Tuesday, March 30, 2010

An Idea for a Rails QA App forms...

I've collected all the data up to the end of February 2010 and had some fun running a few reports. Now what?

There's the QA process. Do I really have all the data or do I just think I do? How do I exclude what I don't want, i.e. spam?

How do I separate the HA.org heroes from the trolls from the spammers? That's the most important question because this project is about troll behavior and having fun dissecting it.

The work of collection was a month by month process. The HA.org frontpage contains a comprehensive list of the archives by month and the number of articles for each month. So I'm thinking right now that a good QA process' work will have to be divided the same way.

So first I see a selection toolbar at the top of the browser viewing area with a year/month and  backwards/forwards arrows. At the bottom center right of the screen a radio button group with  hero, troll, spammer selections and a submit button. The rest of the screen will contain a sampling of comments from the handle owner.

So at a glance, I can come to a decision, is this a hero, a troll or a spammer? Once the decision is made the comments and the handle can be marked and then excluded from further year/month examinations.

And of course there's all the handles whose status I already know up front. No need to look at those. Roger Rabbit's stuff alone accounts for 11 percent!

So that's good enough for pass 1.

Pass 2 is then first a matter of submitting some spammer's spam for further examination to Akismet. Why? A hero or a troll's handle may have been hijacked by a spammer for a time. Submitting the comments to Akismet can easily mark what is spam and what is not.
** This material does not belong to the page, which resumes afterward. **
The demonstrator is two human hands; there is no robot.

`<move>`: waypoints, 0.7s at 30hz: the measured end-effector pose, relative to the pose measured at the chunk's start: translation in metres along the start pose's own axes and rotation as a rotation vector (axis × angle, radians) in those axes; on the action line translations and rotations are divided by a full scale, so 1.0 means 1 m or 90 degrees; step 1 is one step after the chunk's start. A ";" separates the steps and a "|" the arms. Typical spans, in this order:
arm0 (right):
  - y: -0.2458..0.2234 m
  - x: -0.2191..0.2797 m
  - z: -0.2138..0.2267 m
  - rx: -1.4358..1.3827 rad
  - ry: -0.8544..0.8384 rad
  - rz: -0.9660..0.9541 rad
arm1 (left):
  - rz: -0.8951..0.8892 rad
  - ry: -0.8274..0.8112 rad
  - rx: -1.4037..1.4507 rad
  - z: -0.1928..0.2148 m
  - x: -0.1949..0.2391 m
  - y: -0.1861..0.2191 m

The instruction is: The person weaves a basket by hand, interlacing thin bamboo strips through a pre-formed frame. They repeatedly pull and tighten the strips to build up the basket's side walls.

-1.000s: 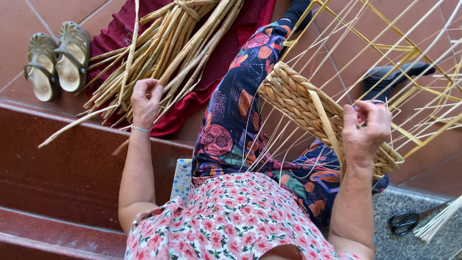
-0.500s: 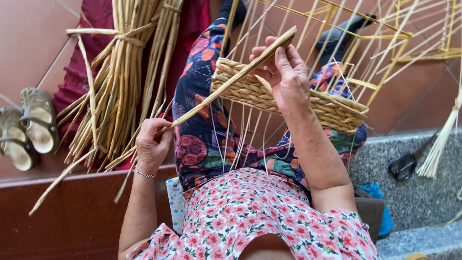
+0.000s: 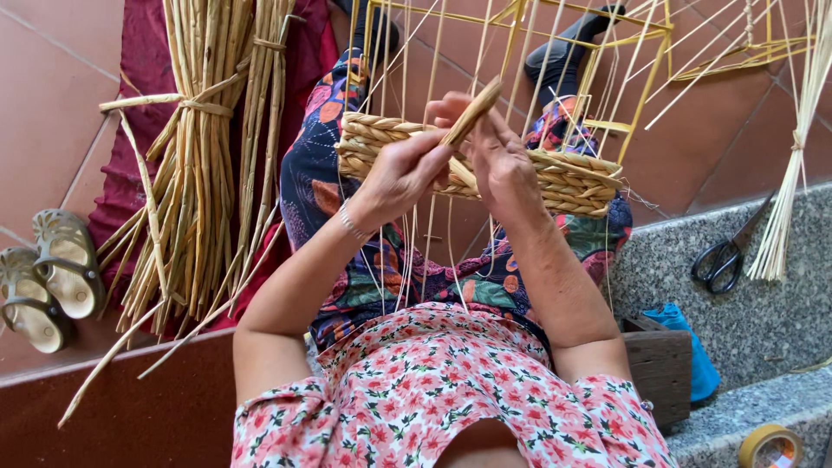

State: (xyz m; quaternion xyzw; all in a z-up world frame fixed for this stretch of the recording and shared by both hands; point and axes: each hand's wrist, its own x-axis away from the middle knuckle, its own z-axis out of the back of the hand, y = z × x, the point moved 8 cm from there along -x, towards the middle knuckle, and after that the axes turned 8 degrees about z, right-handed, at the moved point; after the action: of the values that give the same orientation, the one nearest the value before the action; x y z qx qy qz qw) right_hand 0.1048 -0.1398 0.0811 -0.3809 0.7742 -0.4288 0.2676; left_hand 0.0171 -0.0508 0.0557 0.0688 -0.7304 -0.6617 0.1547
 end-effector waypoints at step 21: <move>-0.037 0.011 0.115 0.083 0.277 0.117 | 0.100 -0.133 0.124 -0.091 -0.089 -0.018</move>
State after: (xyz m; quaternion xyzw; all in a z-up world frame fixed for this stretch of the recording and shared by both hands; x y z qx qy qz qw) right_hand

Next is the hardest part.. A handle like Jane Doe may at one time be a progressive from Tacoma and at another time a troll from Bumfuck, WA. That's going to take a good amount of work but of course if we're smart, the work could be minimized.

15,078 handles.. Don't remind me of the comments. Someone's got to do it.

Monday, March 29, 2010

The HNMT revealed...

Here we see a screenshot of a pivot table I cooked up to summarize comments by handle in 2009. I looked for handles that had either "Roger" or "Rabbit" in them, i.e. Roger|Rabbit, not being confident that the bash command line interface would tolerate the space between the first and last names in one shot..

Well lookee there in the leftmost column.. (Click on the picture to super-size it.) A gaggle of putrid handles by that most resentment-driven and odious of trolls - the hateful name morphing troll, the HNMT.

In contrast, take a look at Roger Rabbit's line. He has misnamed himself. He's not a rabbit, he's a tortoise and the numbers peppered around the rabbit's line? Not a rabbit either, but to be sure a most bothersome pest.

I noticed something else.. In 2008..

Again we see Roger's solid row, this time in the bottom third of the report, and again we see the obnoxious pest buzzing about.. Activity seems to build to a frantic pitch indeed in May of that year and then... There's a very curious shutdown in pest vigor. What happened? Illness? Personal crisis? Boredom? Resignation at soon to be President-Elect Obama's sweeping victory in November? Or perhaps some other unhealthy fixation?

Another mystery to solve..

It is accomplished...

As of the end of February 2010.

7,680 articles over the 70 months HA.org had been to that point in existence.

414,965 comments. (Haven't filtered out the spam yet.)

Whew! A mother lode of right wing inanity and foolishness. With some intelligent and fun liberal-leaning comment thrown in..

and last but not least:

Out of 15,078 unique handle names!

Top 10 # of comments by handle:

10 GBS @ 4,952
9 rhp6033 @ 5,016
8 Steve @ 5,582
7 ArtFart @ 5,839
6 Marvin Stamm @ 6,774
5 Daddy Love @ 8,246
4 YLB @ 8,678
3 Mr. Cynical @ 9,314
2 Puddybud @ 11,368

and number one?

Our beloved Roger Rabbit at 56,751.

Commenter's various aliases are not yet factored in. Steve might be several different "Steves". (And the HNMT is a particularly nasty case.) It's going to require quite a bit of study. And I first have to do some qa on the collection process as a whole.  So this post will be updated as the picture gets clearer..

But so far, so good! Fun, fun, fun on the runup to November!

Special note to that most moronic of trolls (#2? It fits!):

$ du -h .ha

201M    .ha/data